Sometimes prioritising recommendations is more important than making them.

One of my favourite tasks as a consultant is to provide reports to clients which make recommendations for improving site speed. Often these reports are taken very seriously, with senior managers using them to help drive the development roadmap for the next few months.

The reason I enjoy these reports so much is that you can often see a direct positive change off the back of them. Like most IT professionals I miss the intrinsic pleasure of working hard to create something with my hands, to have the sense of completion at the end of a project.

Seeing changes based on my recommendations, speed indexes improving and conversion rate increasing, is one of the few 'tactile' pieces of feedback I have on my work.

The vast majority of the improvements are best practises and relatively easy to observe

Perhaps the most surprising part of delivering these reports is that quite a few of the recommendations I make are already in the client's backlog. Luckily there is invariably at least one 'aha' moment when something truly unknown is discovered, but the vast majority of the improvements are best practises and relatively easy to observe.

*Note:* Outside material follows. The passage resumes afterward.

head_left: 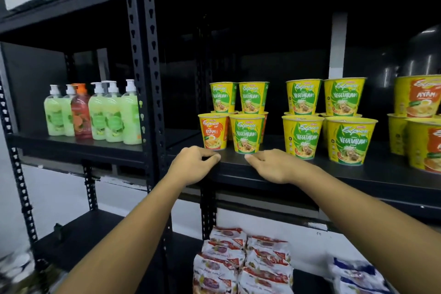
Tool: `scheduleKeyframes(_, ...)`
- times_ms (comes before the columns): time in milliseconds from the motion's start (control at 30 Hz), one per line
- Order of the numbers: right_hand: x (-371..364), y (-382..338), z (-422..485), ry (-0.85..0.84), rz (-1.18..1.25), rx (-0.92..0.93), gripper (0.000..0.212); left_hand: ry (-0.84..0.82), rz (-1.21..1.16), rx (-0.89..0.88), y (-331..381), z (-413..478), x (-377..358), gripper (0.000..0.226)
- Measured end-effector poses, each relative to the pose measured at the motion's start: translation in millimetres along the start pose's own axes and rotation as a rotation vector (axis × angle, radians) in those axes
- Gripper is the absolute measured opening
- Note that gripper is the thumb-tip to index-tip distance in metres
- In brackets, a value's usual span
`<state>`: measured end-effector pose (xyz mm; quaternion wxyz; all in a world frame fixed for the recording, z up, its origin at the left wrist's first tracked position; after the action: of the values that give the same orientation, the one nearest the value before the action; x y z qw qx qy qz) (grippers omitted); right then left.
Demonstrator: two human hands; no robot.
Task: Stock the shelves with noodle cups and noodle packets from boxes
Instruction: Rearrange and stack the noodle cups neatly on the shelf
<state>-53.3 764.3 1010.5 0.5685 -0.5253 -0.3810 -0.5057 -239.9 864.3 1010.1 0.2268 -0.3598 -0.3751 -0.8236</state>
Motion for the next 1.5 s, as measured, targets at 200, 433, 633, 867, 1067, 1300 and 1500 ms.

The last few of these types of engagements have led me to a realisation; for most of my clients these reports are used as a formal document to prioritise site speed improvement work, not just to discover it.

There's little value in telling a client about the best practices they've already implemented.

My document structure has evolved due to this. There's little value in telling a client about the best practices they've already implemented, nor is there any point in documenting the fact that they could shave another 10kB off their image weight.

So in my reports I now suggest that site speed optimisations can be ranked by two critical factors:

  • what impact will this change have on the users
  • how hard will the change be to implement

If you can put a rough estimate for these two factors against each recommendation then you can rapidly determine the highest priorities for development. The MoSCoW Method gives a good methodology around describing priorities and I often reduce this to a three star system: ★ is could do up to ★★★ for must do. For the ease of implementation ranking: ★ means difficult and ★★★ is simple to change.

I've borrowed from a recent report to demonstrate this theory in practise, below is a small section taken from the results table:

Recommendation Impact on Users Ease of Implementation
Enable gzip on CSS ★★★ ★★★
Reduce upstream cookie size ☆★★ ☆★★
Replace icon fonts with SVG ☆★★ ☆☆★
Review third-party content ☆☆★ ☆☆★
Remove redundant JavaScript ☆★★ ☆☆★
Remove redirects ☆☆★ ☆★★

The sum of the stars give a good idea of priority. Take the uncompressed CSS issue for example: enabling gzip compression should be trivial on any modern set-up, and as CSS is critical to render a page it should be delivered as soon as possible.

I place the highest priority issues in the executive summary, with the full table in the conclusion.

This gives enough up front to give an idea of the issues that have been found, with the addition of the full list for internal prioritisation. The rest of the report describes the methodology for making the recommendations, as well as how each MoSCoW recommendation is made.

For the structure of the recommendations, I usually break it down into four of these main focus areas:

  • Reduce Requests
  • Reduce Transmitted Bytes
  • Improve Render Performance
  • Review Third-Party Content
  • Improve Back-end Performance

In each one I detail what has been discovered, why it is important and how it can be fixed. Perhaps there's another post in that.